To launch the development of a new medical device, Loop Medical founder Arthur Queval was searching for a CAD and data management platform that would run on a Mac without additional virtualization software and would also streamline collaboration between his engineering teams in Switzerland, Germany and France. Using a cloud‑native product development platform allowed his distributed teams to collaborate in real time and accelerate the design process.
Streamlined collaboration and communication between distributed product design teams.
Improved IP security with Onshape’s multiple levels of access permissions.
“Before, IT issues would take up 30 percent of our engineering team’s time or we’d need to dedicate one IT person for the R&D team. (With Onshape), we don’t need to do that now. So we’re saving on overhead while also being much more efficient."
If so, you may soon have an option for painless, needle-free blood collection for diagnostic tests at the hospital, lab, doctor’s office or even at home. Switzerland-based Loop Medical is developing a new minimally invasive device to extract blood from capillaries just below the skin versus conventional methods that collect blood from the vein. Funded by the Bill and Melinda Gates Foundation, the breakthrough technology is aimed at simplifying blood diagnostic testing at health care facilities around the world – typically in developing nations where medical resources and standards are subpar.
Loop Medical is also focusing on reducing the spread of infectious diseases through used contaminated needles.
“Right now, when you need to do a blood test, you really need to go to a blood collection center and have a phlebotomist, doctor or nurse take blood from your vein. But in places like parts of Africa, it can be far more complicated because there aren’t enough trained professionals to go around,” says Arthur Queval, founder and CEO of Loop Medical. “Our device makes a superficial incision and eliminates the risk of needle-stick injuries. It can be used by the patient or by someone with very little training.”
“Furthermore, you can completely integrate this blood collection sample with a standard lab, like LabCorp or Quest Diagnostics,” he adds. “So it fits in perfectly with existing workflows with the same standards and processes.”
Loop Medical is now testing its prototype device and expects to go into clinical trials in early 2021, with a planned product launch of 2023 for the U.S. market. The company is keeping many details of its design and proprietary technology confidential for now.
Asked what “painless” means, since it is an extremely subjective term, Queval described what the blood extraction felt like to him when his team tested the prototype on themselves.
“When my colleague and I first placed the devices on our arms and activated it, we thought, ‘Oh, it didn’t work for some reason,’” recalls Queval. “But when we removed the device after a couple of minutes, we saw there was a blood sample inside. We actually were not aware that it had already started. So it is truly painless.”
When Queval launched his medical device startup in 2016, he initially was searching for a CAD platform that ran on a Mac. With his previous file-based on-premise CAD system, he needed to first install Windows on his Mac using virtualization software, which required him to purchase much more computing power per machine.
Although designing more smoothly on a Mac and cutting hardware expenses was an initial motivation to try Onshape, he says a much bigger benefit that quickly emerged was speeding up collaboration between his teams in Switzerland, Germany and France.
“Sharing design files used to be very frustrating because partners would always be working on a different version of the CAD system and we couldn’t open up each other’s work without having long email conversations or using Google Drive.
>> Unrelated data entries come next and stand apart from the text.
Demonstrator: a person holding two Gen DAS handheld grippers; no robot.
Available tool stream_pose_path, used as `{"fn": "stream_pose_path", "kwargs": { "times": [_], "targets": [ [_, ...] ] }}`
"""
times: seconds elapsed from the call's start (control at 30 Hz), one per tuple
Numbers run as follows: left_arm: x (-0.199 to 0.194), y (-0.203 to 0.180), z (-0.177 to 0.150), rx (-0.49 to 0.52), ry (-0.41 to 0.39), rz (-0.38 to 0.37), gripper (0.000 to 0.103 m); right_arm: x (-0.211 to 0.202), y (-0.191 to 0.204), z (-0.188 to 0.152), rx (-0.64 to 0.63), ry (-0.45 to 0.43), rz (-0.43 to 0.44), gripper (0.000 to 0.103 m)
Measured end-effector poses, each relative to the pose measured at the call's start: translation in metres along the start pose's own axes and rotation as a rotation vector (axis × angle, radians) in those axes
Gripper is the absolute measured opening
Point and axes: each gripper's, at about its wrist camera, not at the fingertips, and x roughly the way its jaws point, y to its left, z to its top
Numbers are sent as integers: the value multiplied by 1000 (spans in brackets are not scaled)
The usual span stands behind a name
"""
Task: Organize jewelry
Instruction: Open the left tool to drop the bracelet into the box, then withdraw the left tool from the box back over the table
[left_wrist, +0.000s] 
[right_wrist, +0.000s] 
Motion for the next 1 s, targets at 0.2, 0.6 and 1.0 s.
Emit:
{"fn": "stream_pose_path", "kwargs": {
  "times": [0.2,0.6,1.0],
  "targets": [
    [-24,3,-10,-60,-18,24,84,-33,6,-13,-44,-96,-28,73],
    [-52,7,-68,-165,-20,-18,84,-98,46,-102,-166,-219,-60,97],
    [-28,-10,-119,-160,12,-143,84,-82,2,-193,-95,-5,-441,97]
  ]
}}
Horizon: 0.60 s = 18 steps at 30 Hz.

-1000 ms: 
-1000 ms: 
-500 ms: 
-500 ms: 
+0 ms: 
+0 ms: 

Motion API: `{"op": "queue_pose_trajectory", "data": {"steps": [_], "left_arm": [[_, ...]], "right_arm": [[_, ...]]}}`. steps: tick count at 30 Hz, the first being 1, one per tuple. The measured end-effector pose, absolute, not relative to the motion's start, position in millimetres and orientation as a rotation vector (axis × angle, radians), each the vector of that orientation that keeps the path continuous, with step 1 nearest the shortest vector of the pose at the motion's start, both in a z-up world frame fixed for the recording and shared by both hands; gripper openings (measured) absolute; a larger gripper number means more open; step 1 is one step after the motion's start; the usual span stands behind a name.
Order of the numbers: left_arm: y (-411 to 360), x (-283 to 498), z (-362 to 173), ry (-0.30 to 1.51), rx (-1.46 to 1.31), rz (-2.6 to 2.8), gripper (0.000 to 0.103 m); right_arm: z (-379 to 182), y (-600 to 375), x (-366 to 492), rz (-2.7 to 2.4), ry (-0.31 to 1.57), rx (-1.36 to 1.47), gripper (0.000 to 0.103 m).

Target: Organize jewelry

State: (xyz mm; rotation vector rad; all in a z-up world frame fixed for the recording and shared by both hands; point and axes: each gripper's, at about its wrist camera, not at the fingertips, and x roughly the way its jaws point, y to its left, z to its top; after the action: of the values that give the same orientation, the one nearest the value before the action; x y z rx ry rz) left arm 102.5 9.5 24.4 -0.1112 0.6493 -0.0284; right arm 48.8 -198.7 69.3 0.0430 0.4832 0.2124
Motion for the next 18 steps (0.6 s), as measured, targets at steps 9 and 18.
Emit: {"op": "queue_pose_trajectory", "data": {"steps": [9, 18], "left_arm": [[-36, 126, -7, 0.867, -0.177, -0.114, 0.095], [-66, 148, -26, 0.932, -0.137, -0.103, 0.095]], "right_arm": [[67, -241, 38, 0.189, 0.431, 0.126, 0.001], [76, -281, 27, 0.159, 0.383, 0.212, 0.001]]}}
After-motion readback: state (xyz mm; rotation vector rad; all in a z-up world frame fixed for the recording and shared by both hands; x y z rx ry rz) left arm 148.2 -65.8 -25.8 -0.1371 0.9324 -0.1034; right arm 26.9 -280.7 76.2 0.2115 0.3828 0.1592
Communication was very inefficient,” Queval says.
“Onshape’s workflow is really smooth and it’s much easier to share our work and move on to the next task,” he adds. “As the CEO, I can always see the status of a design and comment or address problems in real time.”
Onshape’s Sharing feature allows users to securely and instantly collaborate with a colleague, vendor, customer or partner by granting them editing, commenting or view-only access rights to a CAD model. Equally valuable is the ability to instantly withdraw outside access to your designs when a project is over, reducing the risk of unintentionally leaking your intellectual property.
Queval adds that another huge business benefit is that Onshape requires no installs, downloads, licenses or other time-sucking IT tasks.
“Just before we switched to Onshape, our system crashed and we had to install and reinstall our CAD software multiple times. We lost maybe three days trying to install the new updated version,” he says. “I like that Onshape delivers its new updates in the cloud and that everything just works.”
Released every three weeks, Onshape’s regular updates include new release management functionality, collaboration tool enhancements, CAD features, improvements to user interface and performance, bug fixes, and updates to Onshape Drawings and FeatureScript (the open-source programming language to create custom features).
With each update, users experience zero downtime. Onshape’s safe and continuous deployment automatically tests every CAD model against the new software version, so there are no unexpected broken designs.
“Before, IT issues would take up 30 percent of our engineering team’s time or we’d need to dedicate one IT person for the R&D team,” says Queval. “We don’t need to do that now. So we’re saving on overhead while also being much more efficient."